Artificial intelligence and automated laboratory infrastructure play a significant role in accelerating the development of novel chemical catalysts. Researchers at ETH Zurich are utilizing these tools to create catalysts for the efficient and cost-effective production of methanol from CO2.
Catalysts are essential in chemistry as they expedite reactions and lessen the energy needed for reactions to occur. The specificity and effectiveness of a catalyst determine the suppression of unwanted side reactions.
Enzymes in nature enhance specific metabolic processes within cells, while metal catalysts are commonly used in chemical plants to boost product yield.
The team at ETH Zurich’s Swiss Cat+ technology platform, spearheaded by Paco Laveille, has devised a fully digitalized and automated approach to expedite the discovery of superior metal catalysts. By combining artificial intelligence for calculating promising catalyst compositions with an automated synthesis and testing laboratory, they have significantly reduced the time required for catalyst development.

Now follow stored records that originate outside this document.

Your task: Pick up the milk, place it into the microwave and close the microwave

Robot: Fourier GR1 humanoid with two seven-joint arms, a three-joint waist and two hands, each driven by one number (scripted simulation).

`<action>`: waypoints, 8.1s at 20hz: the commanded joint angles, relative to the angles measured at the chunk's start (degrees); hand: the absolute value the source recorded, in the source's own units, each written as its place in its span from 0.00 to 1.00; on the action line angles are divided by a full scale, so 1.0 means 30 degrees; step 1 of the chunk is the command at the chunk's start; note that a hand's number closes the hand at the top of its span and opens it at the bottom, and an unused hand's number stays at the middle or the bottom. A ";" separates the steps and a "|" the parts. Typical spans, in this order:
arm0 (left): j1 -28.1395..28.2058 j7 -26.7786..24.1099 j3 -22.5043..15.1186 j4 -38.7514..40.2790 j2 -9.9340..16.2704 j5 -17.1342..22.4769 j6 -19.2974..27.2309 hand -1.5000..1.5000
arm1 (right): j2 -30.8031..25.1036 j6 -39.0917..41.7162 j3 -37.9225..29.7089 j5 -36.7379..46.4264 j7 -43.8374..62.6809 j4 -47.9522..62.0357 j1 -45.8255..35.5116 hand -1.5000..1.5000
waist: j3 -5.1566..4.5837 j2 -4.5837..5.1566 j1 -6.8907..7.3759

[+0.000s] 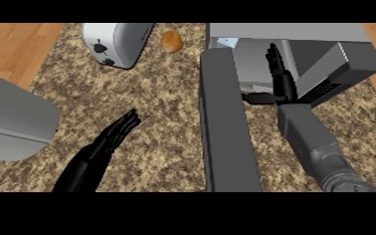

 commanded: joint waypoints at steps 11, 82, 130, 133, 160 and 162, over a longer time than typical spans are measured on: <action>-0.2519 -0.1612 -0.2002 0.5386 -0.0512 -0.2913 0.0451 1.00 | 0.0214 0.3061 0.1546 -0.0230 -0.0902 -0.4501 0.5167 0.00 | -0.0088 -0.0572 -0.1231; -2.1559 -0.6523 -0.9571 2.1227 -0.0534 1.5292 1.7149 1.00 | -0.4693 1.3203 0.3921 -1.2529 1.2142 -3.1017 1.5273 0.00 | -0.0190 0.1178 -0.6955; -2.2107 -1.0982 -1.0882 2.3059 -0.0534 1.9243 1.6648 1.00 | -0.7751 1.4169 0.3345 -1.8070 1.5402 -3.1919 1.3852 0.00 | -0.0098 0.1539 -0.7563; -2.2033 -1.1170 -1.0970 2.3324 -0.0534 1.9371 1.6624 1.00 | -0.7838 1.4256 0.3373 -1.8315 1.5449 -3.2094 1.3768 0.00 | -0.0094 0.1532 -0.7513; -2.1895 -1.0380 -1.2894 2.5684 -0.0535 2.0423 1.8726 1.00 | -0.9583 1.5447 0.3178 -2.1380 1.6341 -3.2443 1.3592 0.00 | -0.0053 0.1164 -0.6606; -2.1706 -1.0284 -1.2811 2.5947 -0.0535 2.0706 1.9094 1.00 | -0.9665 1.5390 0.3105 -2.1581 1.6407 -3.2642 1.3862 0.00 | -0.0068 0.1084 -0.6369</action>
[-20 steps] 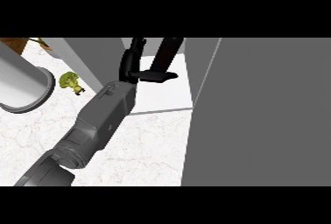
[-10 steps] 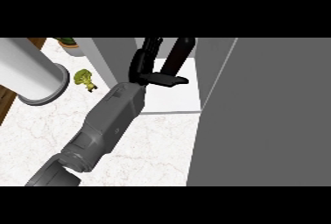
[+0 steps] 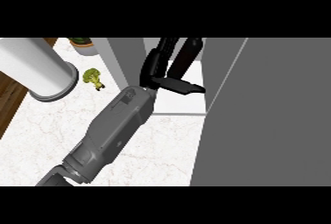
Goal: Pick up the wine, place it into the cabinet and close the cabinet
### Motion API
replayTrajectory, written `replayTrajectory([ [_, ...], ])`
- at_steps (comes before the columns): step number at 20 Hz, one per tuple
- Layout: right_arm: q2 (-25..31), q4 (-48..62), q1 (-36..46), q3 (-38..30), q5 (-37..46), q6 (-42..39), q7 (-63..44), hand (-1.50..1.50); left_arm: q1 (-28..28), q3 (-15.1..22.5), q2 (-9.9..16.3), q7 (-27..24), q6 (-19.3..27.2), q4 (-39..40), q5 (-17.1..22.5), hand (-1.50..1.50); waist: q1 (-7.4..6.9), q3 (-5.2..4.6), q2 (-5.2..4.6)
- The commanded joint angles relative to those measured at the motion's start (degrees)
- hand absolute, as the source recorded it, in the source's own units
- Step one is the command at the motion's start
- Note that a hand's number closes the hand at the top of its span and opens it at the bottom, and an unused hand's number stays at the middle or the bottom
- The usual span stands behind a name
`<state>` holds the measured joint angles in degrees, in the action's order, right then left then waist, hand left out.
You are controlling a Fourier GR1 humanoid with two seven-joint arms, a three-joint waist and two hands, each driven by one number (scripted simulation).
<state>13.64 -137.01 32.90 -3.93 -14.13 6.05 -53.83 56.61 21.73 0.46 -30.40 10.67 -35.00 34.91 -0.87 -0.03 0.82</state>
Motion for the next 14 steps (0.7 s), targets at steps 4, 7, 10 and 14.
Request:
replayTrajectory([
  [4, 1.4, -4.2, 1.4, 0.0, -0.4, 1.7, -4.0, -1.50, -10.4, 7.7, -0.2, 10.5, 8.9, -22.9, -1.5, -1.50, -0.46, 0.01, 0.16],
  [7, -1.2, -2.7, -0.8, 4.4, 3.4, 1.2, 1.0, -1.50, -15.1, 12.8, -0.5, 11.8, 17.3, -32.4, -1.7, -1.50, -0.04, 0.02, -0.23],
  [10, 1.6, -1.8, 3.1, 1.0, -0.2, 1.0, -2.2, -1.50, -18.8, 16.0, -0.4, 14.2, 24.7, -42.1, -3.5, -1.50, -0.17, 0.02, -0.06],
  [14, 1.2, -3.2, 0.6, 1.7, 0.7, 1.0, -1.2, -1.50, -27.5, 18.9, -0.4, 10.2, 26.1, -46.6, -3.0, -1.50, 0.73, 0.02, -0.52],
])
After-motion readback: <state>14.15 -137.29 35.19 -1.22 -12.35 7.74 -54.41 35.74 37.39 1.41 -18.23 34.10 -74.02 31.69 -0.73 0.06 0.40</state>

Within just six weeks, the researchers successfully formulated approximately 150 catalyst compositions for methanol production from CO2. These optimized catalysts demonstrate cost-effectiveness, high conversion rates, and minimal byproduct formation, leading to substantial time savings compared to traditional methods.
Their innovative method has been detailed in two published papers, one in CHIMIA last year and the other in Chem Catalysis this week.
Methanol is a crucial component in a sustainable hydrocarbon economy, serving as a versatile fuel and a raw material for various organic compounds.
To navigate the vast chemical space and streamline the search for optimal catalysts, the researchers strategically preselected key elements based on expertise and economic viability. By focusing on cost-effective metals like iron, copper, and cobalt, along with specific doping elements and carrier materials, they narrowed down the possibilities to 20 million combinations.
Utilizing an AI algorithm based on Bayesian optimization, the researchers iteratively synthesized and tested catalyst compositions, continuously improving results through each round of experimentation. This approach not only refines previous outcomes but also introduces novel compositions to avoid stagnation in optimization.
The AI-assisted robot laboratory developed by the researchers provides high-quality, reproducible data essential for advancing catalyst research in sustainable energy applications, marking a significant step forward in the field.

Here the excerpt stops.